Following ancient tradition, the alpaca and llama breeders who live on the heights descend to the agricultural region in the valley to exchange their products, fiber and "charqui" (meat dried in the sun and salted) for agricultural products such as potatoes, "quinua", corn and beans. To this day they carry out all their commercial transactions using the ancient system of barter.
The system of barter, which seems to have been established in the early days of the Collaguas, that is to say in the pre-Incan period, allows the exchange of products from the different ecological niches. Thus the mountain people supply the inhabitants of the valley with fiber for clothing and meat for food. These, in exchange, supplement the diet of the shepherds with agricultural products.
This type of exchange is made for products of the warmer valleys such as Majes, Siguas and Vítor too. Products from the high country are supplied in exchange for fruits such as figs and chili. This chain of barter reaches all the way to the coast where they trade for fish and shellfish. According to documents of the time the Collaguas have concessions and lands in these valleys, coves and beaches, such as those at Arantas and Quilca.
This system of exchange would surely not have been possible if it had not been for the noble llama, the extremely useful species of South American camelidae which has been domesticated for so many centuries. They are excellent beasts of burden since they can travel through steep, rocky, desert landscapes for long distances without being shod. Nor does the llama need much in the way of food and water, since it can survive on sparse fodder and go for days without drinking. These "alquilas" or pack trains of llamas are still common in the Colca, where they travel for weeks with their drivers in order to obtain the products necessary to complement the diet of the people in the high country.

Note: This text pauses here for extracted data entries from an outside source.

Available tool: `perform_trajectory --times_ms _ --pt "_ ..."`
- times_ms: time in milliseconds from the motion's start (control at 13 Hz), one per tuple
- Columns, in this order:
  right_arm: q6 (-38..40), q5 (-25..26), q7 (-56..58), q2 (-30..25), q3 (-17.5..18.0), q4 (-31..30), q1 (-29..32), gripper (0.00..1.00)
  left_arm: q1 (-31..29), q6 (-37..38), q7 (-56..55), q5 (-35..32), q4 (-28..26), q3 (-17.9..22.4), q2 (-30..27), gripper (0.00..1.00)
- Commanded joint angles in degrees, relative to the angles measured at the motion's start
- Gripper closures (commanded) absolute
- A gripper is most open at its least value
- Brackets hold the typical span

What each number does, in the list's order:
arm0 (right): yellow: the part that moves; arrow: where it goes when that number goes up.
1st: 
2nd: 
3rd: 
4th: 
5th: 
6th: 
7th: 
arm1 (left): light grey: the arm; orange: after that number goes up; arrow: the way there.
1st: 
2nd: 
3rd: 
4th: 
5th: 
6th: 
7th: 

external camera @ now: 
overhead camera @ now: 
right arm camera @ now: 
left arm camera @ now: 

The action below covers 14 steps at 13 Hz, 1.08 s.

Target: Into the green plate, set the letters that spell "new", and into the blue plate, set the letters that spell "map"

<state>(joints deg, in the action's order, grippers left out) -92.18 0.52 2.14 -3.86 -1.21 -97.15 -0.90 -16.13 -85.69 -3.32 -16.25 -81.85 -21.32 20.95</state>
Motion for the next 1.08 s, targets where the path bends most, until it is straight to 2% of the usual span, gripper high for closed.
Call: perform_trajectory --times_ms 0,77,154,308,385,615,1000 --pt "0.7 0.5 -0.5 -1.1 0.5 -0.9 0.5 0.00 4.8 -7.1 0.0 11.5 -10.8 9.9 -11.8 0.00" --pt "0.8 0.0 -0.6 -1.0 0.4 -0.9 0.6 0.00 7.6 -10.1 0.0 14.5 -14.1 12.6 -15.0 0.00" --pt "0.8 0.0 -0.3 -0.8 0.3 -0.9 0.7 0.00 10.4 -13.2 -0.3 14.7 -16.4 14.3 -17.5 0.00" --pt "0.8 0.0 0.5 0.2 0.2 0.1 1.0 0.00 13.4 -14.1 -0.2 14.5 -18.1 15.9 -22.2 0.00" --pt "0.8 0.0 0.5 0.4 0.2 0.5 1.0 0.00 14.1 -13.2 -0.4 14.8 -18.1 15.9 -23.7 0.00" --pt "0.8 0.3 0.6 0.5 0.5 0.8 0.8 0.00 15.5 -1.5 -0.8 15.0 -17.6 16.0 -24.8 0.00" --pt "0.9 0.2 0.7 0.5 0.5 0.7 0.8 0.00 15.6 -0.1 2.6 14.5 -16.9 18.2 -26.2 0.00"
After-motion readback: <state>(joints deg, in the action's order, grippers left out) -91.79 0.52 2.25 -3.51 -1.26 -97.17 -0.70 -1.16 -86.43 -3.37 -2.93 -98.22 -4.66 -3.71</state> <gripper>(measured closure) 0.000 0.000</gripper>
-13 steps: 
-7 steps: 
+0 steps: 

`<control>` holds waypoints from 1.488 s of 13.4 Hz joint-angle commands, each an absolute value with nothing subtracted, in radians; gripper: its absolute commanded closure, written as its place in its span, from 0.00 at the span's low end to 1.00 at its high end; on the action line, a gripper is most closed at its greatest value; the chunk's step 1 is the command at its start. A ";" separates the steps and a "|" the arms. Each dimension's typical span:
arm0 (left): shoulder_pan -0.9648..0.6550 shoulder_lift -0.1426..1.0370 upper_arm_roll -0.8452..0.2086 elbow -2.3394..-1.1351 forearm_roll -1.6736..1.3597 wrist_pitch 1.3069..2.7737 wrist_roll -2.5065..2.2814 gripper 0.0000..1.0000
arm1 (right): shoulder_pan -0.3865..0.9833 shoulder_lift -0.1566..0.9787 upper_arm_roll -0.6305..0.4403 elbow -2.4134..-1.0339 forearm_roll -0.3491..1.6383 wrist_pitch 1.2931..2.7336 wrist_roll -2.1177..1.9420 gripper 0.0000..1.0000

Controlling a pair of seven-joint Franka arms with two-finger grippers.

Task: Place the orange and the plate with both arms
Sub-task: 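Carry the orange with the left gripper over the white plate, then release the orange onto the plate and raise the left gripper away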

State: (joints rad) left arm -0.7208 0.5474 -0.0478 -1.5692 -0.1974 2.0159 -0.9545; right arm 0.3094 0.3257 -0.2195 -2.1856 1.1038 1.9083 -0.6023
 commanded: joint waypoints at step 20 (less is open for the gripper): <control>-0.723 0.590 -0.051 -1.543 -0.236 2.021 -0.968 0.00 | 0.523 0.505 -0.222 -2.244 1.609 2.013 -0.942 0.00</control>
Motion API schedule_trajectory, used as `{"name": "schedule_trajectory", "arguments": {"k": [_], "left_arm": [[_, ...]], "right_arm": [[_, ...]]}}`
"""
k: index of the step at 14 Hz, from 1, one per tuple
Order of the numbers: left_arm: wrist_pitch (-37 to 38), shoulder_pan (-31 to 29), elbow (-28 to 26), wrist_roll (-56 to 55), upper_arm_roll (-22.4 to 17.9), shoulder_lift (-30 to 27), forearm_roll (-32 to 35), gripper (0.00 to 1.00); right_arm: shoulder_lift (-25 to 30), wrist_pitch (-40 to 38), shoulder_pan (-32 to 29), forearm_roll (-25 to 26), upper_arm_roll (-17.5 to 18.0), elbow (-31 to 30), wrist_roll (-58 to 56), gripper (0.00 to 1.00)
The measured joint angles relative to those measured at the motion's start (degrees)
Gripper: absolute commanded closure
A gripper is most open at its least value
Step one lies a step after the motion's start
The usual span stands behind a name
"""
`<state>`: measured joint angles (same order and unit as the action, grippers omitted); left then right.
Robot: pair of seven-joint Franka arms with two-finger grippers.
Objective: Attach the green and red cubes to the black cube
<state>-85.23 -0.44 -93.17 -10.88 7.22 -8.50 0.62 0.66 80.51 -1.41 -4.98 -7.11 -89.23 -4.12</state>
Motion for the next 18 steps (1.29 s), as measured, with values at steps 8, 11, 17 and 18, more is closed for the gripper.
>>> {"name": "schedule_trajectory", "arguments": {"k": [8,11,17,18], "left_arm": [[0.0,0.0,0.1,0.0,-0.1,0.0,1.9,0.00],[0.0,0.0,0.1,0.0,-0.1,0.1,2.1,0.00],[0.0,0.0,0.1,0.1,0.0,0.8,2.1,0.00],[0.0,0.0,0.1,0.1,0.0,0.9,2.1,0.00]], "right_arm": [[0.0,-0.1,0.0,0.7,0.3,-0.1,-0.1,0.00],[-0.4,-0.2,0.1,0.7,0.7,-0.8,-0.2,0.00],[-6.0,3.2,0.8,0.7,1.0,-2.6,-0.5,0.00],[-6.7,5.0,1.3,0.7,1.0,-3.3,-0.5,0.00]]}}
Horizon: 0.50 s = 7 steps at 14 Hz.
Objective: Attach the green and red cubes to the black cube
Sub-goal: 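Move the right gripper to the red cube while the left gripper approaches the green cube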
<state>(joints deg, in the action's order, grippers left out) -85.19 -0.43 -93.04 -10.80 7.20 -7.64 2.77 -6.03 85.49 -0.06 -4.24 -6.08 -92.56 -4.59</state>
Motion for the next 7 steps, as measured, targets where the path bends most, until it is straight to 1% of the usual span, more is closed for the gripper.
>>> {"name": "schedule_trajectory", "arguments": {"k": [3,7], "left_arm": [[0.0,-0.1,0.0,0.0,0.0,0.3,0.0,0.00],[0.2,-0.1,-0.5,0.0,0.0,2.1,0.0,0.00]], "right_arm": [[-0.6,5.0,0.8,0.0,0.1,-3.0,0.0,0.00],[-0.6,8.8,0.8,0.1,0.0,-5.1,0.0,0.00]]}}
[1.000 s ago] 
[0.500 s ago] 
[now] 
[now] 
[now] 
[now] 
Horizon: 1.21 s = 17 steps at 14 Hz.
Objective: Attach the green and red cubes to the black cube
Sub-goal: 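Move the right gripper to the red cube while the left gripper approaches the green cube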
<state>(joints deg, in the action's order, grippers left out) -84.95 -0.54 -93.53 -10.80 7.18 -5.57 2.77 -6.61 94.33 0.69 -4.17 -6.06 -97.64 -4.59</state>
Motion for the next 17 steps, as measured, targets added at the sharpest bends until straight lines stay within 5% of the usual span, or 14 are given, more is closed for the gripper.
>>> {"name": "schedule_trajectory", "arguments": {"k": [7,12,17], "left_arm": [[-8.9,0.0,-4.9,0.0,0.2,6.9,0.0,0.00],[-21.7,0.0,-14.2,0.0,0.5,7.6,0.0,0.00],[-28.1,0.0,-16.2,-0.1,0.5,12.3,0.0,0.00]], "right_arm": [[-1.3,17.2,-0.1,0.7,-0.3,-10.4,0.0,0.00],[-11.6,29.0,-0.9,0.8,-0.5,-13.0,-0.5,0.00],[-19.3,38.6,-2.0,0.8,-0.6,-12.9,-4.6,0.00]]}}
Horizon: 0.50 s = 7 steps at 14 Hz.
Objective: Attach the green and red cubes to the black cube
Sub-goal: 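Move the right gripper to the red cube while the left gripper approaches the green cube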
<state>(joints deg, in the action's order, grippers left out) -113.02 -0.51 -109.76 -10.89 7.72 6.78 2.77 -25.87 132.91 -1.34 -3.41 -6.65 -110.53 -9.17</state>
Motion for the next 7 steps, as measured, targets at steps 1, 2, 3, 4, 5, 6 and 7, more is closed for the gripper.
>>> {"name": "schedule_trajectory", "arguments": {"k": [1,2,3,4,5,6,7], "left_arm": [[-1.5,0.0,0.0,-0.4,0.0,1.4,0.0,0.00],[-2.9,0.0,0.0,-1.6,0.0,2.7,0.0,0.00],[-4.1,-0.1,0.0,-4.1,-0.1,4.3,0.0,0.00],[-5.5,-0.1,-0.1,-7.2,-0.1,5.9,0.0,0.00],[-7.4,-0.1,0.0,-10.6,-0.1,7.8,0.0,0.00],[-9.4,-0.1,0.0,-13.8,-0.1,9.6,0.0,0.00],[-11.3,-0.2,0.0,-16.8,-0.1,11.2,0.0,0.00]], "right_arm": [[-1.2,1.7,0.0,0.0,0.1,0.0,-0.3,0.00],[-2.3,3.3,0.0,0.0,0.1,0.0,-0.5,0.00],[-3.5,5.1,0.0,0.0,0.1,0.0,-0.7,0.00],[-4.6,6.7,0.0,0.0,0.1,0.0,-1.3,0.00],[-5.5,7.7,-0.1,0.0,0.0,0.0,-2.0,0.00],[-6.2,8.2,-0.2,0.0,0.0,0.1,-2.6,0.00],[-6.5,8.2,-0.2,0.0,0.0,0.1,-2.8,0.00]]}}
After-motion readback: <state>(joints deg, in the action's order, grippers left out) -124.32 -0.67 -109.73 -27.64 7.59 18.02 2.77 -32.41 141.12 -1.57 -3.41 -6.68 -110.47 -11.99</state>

"Cochinilla" and "ayrampo"

These are two natural colorants which have been used by the natives since pre-Columbian times to dye their cloth. They also have medicinal properties. The cochineal is a parasitic insect which lives on a cactus, the tuna, or nopal in Mexico, and contains a red colorant, carmic acid.
The conquistadors found it in Mexico where it was used by the Aztecs. Hernán Cortés took the tuna to Spain, where it acclimated well, especially in the Canary Islands. At that time only some cotton like spots could be observed on the "pencas" or fleshy "leaves" of the cactus, from which the colorant was extracted. But in 1703, after the invention of the microscope the parasitic insect itself, cochineal, was discovered. The colorant is extracted by scraping the "pencas" and gathering the insects which fall. They are then put to dry. It is the female insect which contains the colorant and the concentration is greatest during the egg laying phase.
This colorant is in great demand today in the production of cosmetics, drinks and foods which are normally tinted, because it is not carcinogenic. Although the conchineal has a wide geographic distribution, Peru is the major producer of the colorant and the Colca one of the most important regions in its production.
The tuna, or cactus apple, is a much prized, nourishing fruit which is collected from natural plantations which are found especially in the ravines of the canyon. The "ayrampo" is also a colorant found in the fruit of a small cactus of the same family as the tuna. It is used to color textiles and foods, though not yet industrially. It is also widely used for its medicinal properties.